Figure 3.8. Average slip ratio plotted against flexion angle for the medial and lateral compartments of twelve cadaver specimens, plus one standard deviation.
Figure 3.9. A smaller circle moving on a larger concave (a) and larger convex (b) circle. As contact moves from A to B, the centre of the smaller circle moves from C to D.
The digitising of the tibial plateau confirmed the widely held belief that the medial tibial plateau is concave and the lateral plateau is convex, particularly in sagittal sections (Kapandji, 1970). Figure 3.9(a) shows that when contact between a small circle (the medial femoral condyle) and a larger fixed concave circle (the medial tibial plateau) moves from A to B, the centre of the small circle moves from C to D. The ratio of these distances is about 0.68 for radii typical of the posterior surface of the medial femoral condyle (22.5 mm) and the medial tibial plateau (about 70 mm). Even without the contribution of axial rotation, the centre of the medial femoral condyle would be expected to move 5.4 mm, 32% less than the contact point (mean 7.9 mm Table 3.1). When contact between a small circle and a larger convex circle (the lateral tibial plateau) moves from A to B (Fig. 3.9(b)), the centre of the small circle moves from C to D. Thus, the centre of the lateral condyle would be expected to move about 27% more than the contact point, about 18.7 mm.
Iwaki et al. (2000) analysed sagittal plane MRI images of (nominally) unloaded cadaver knees. The centre of a circle fitted to the image of the posterior lateral condyle moved backwards by 19 mm on a straight line fitted to the (convex) lateral plateau, almost identical to our result 18.7 mm just quoted. Two intersecting circles were fitted to the image of the medial condyle, and two intersecting straight lines to the (concave) medial plateau. They claimed that the centre of the anterior medial circle remained stationary on the anterior ‘extension’ facet of the tibia during flexion from –5° to +5°; the centre of the posterior medial circle then moved backwards ± 1.5 mm on the posterior ‘flexion facet’ during flexion from 5° to 120°.
However, Iwaki et al. [(2000), caption to Fig. 6] described a discontinuity of 8 mm in the position of the medial condylar centre between 5° and 30° flexion as contact moved from the anterior facet to the posterior facet of the tibial plateau (see Fig. 2.4).
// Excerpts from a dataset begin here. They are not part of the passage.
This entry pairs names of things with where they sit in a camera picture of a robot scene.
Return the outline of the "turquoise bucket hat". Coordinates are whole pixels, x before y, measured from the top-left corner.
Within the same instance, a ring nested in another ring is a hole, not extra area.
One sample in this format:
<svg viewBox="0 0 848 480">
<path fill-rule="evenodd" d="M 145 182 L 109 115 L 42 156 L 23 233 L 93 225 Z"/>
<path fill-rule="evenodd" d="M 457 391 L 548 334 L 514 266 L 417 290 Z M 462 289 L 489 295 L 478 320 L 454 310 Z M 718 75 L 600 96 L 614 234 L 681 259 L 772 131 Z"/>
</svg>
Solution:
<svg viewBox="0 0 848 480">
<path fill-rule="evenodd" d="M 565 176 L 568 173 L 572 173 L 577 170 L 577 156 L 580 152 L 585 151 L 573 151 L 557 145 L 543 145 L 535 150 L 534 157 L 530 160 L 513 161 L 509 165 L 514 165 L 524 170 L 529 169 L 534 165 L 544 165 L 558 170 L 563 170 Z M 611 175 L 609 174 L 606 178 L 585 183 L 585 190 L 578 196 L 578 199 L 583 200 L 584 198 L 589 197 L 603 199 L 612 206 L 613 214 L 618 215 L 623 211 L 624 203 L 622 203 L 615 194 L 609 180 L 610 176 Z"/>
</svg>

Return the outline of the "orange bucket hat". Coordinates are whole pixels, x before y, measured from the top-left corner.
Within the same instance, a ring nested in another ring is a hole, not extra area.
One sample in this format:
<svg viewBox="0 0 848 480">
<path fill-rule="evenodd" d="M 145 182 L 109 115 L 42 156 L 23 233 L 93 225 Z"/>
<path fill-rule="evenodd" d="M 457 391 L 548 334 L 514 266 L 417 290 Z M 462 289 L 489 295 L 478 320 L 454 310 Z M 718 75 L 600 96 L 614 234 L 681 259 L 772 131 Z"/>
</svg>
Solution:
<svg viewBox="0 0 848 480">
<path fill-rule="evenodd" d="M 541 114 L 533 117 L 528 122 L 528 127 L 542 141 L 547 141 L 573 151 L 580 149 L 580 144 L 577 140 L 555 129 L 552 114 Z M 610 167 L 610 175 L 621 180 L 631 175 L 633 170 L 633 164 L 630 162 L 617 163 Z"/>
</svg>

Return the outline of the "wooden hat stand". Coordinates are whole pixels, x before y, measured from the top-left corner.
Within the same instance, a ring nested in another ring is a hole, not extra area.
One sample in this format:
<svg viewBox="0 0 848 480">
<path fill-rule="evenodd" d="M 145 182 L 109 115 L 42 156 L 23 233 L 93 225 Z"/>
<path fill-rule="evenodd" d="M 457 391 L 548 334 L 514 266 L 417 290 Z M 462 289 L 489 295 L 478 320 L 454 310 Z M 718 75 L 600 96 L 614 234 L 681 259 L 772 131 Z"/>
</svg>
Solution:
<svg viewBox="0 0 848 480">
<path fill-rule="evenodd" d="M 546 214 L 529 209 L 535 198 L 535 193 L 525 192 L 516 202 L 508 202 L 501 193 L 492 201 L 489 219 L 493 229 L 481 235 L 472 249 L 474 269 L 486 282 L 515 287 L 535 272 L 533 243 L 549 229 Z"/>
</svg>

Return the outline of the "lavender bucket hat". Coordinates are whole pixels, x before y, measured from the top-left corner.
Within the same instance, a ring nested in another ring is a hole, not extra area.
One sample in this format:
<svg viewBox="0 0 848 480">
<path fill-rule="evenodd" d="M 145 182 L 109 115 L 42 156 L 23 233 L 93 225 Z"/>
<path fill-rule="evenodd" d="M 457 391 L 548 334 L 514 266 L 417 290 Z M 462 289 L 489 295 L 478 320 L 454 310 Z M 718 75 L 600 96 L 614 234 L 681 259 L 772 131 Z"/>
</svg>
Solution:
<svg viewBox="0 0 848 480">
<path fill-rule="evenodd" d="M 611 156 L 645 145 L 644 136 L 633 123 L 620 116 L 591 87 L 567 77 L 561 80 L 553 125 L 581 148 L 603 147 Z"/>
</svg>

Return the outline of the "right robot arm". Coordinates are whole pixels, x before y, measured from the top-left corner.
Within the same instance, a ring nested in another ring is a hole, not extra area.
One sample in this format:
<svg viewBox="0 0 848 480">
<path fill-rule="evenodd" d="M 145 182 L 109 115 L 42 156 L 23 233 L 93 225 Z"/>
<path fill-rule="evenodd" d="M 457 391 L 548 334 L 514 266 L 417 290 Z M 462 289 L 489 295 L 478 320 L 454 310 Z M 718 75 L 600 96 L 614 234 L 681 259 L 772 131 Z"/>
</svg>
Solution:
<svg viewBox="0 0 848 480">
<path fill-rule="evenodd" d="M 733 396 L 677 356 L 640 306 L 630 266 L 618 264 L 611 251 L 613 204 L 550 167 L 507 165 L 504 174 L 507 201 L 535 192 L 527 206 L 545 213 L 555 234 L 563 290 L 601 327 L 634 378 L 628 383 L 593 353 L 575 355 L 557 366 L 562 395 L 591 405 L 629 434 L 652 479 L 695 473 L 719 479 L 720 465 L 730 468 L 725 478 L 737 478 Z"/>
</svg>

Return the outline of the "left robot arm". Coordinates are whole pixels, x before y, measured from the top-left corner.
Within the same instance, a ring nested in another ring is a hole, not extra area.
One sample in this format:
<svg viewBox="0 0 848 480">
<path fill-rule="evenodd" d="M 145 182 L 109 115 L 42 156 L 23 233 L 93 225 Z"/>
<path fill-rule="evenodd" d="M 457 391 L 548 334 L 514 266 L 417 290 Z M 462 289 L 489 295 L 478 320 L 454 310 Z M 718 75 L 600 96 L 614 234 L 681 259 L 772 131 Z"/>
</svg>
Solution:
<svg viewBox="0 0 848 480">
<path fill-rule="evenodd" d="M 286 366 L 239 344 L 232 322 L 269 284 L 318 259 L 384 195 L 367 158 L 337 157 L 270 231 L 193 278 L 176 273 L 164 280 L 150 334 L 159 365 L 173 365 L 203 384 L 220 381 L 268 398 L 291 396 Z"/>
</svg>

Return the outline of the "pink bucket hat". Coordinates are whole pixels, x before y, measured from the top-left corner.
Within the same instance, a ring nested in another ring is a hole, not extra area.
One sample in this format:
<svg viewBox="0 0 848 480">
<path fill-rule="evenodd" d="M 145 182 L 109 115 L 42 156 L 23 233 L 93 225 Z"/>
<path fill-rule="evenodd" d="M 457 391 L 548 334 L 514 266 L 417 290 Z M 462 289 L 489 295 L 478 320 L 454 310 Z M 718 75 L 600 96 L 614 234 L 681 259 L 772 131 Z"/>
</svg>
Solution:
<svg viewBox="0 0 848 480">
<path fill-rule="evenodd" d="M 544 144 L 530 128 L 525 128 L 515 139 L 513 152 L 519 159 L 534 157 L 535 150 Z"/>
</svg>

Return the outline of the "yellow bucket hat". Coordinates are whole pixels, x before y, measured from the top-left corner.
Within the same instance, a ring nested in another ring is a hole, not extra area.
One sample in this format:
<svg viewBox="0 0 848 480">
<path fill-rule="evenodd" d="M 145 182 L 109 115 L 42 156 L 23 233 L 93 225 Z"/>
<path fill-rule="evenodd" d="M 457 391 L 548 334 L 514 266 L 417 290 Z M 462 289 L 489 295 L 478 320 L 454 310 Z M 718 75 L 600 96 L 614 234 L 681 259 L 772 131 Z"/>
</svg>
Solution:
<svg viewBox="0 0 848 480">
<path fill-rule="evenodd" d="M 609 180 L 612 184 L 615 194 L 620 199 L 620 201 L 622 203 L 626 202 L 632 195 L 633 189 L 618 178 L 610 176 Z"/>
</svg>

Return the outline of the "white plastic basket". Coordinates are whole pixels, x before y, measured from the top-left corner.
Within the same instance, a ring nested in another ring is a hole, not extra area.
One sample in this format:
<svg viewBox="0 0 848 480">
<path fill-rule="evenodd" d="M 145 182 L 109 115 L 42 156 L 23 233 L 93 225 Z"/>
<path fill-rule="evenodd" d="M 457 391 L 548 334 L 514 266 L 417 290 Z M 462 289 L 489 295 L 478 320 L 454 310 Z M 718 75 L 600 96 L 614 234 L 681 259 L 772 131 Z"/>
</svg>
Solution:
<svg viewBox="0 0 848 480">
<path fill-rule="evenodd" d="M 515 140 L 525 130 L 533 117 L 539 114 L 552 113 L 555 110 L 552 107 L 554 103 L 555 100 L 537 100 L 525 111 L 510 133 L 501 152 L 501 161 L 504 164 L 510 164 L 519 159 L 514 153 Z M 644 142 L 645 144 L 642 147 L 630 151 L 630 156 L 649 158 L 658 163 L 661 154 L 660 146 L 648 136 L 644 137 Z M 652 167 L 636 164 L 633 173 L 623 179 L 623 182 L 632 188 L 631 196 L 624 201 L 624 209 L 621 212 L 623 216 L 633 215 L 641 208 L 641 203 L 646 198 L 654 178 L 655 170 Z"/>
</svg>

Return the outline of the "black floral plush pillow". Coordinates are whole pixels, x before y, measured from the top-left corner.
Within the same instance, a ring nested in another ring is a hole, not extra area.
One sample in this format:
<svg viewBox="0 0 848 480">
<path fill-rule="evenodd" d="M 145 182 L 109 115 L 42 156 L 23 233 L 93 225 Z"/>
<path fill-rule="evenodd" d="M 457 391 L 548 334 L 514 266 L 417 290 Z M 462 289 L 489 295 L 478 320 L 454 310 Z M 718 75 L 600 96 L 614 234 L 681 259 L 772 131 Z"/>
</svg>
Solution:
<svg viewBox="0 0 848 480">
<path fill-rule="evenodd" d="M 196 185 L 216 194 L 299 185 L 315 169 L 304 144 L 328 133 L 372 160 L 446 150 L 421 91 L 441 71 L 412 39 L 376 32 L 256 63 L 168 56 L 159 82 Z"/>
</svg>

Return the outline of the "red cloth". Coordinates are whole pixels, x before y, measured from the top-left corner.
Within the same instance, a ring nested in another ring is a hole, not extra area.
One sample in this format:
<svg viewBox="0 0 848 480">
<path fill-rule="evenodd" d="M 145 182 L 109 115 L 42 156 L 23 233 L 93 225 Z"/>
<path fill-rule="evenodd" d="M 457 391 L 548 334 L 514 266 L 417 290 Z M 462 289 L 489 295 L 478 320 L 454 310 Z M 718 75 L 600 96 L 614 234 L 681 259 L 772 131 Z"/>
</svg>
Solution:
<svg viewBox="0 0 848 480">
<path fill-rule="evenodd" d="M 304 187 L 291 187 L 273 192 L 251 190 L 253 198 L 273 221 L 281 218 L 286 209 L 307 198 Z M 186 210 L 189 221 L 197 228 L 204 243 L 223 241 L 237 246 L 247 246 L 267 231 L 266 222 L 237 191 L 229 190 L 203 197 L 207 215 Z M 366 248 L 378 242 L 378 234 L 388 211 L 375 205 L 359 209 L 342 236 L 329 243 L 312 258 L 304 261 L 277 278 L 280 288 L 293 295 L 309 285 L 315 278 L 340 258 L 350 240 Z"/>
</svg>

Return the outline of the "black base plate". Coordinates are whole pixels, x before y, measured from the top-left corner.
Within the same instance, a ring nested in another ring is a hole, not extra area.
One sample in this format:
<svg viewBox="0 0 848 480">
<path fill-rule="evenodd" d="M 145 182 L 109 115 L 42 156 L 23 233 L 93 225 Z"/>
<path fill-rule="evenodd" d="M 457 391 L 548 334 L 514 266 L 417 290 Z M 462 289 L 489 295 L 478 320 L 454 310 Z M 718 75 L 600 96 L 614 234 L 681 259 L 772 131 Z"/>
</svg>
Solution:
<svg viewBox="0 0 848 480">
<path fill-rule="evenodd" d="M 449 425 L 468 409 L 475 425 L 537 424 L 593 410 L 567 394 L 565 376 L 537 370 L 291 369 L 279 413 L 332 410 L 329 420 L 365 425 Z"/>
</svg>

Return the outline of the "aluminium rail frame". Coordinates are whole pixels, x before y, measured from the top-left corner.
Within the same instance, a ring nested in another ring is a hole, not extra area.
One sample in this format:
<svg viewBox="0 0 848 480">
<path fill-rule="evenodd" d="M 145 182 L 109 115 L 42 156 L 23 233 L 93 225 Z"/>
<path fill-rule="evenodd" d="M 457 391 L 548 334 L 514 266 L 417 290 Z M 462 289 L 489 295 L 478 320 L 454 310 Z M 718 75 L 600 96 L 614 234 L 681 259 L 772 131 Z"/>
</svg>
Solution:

They interpreted this as evidence that the posterior movement of the condyle was due to its rocking, not rolling, on the tibia. This apparent discontinuity could have arisen from their use of two straight lines to represent the articular surface of the medial tibial plateau, with a discontinuity of slope at their point of intersection.
Figure 3.10. A continuous circle rolling on two intersecting straight lines, at the instant that contact transfers from A to B.
If Figure 3.10 represents a circular femoral condyle flexing clockwise on the discontinuous tibial plateau at the instant of contact transfer, it must be concluded that the cartilage on the surface of the tibia between points A and B never comes into contact with the condyle, an intuitively unsatisfactory conclusion.
We conclude that the rocking motion apparent in the Iwaki et al. (2000) paper is an artefact created by their method of fitting discontinuous lines to the MRI images of the articular surfaces.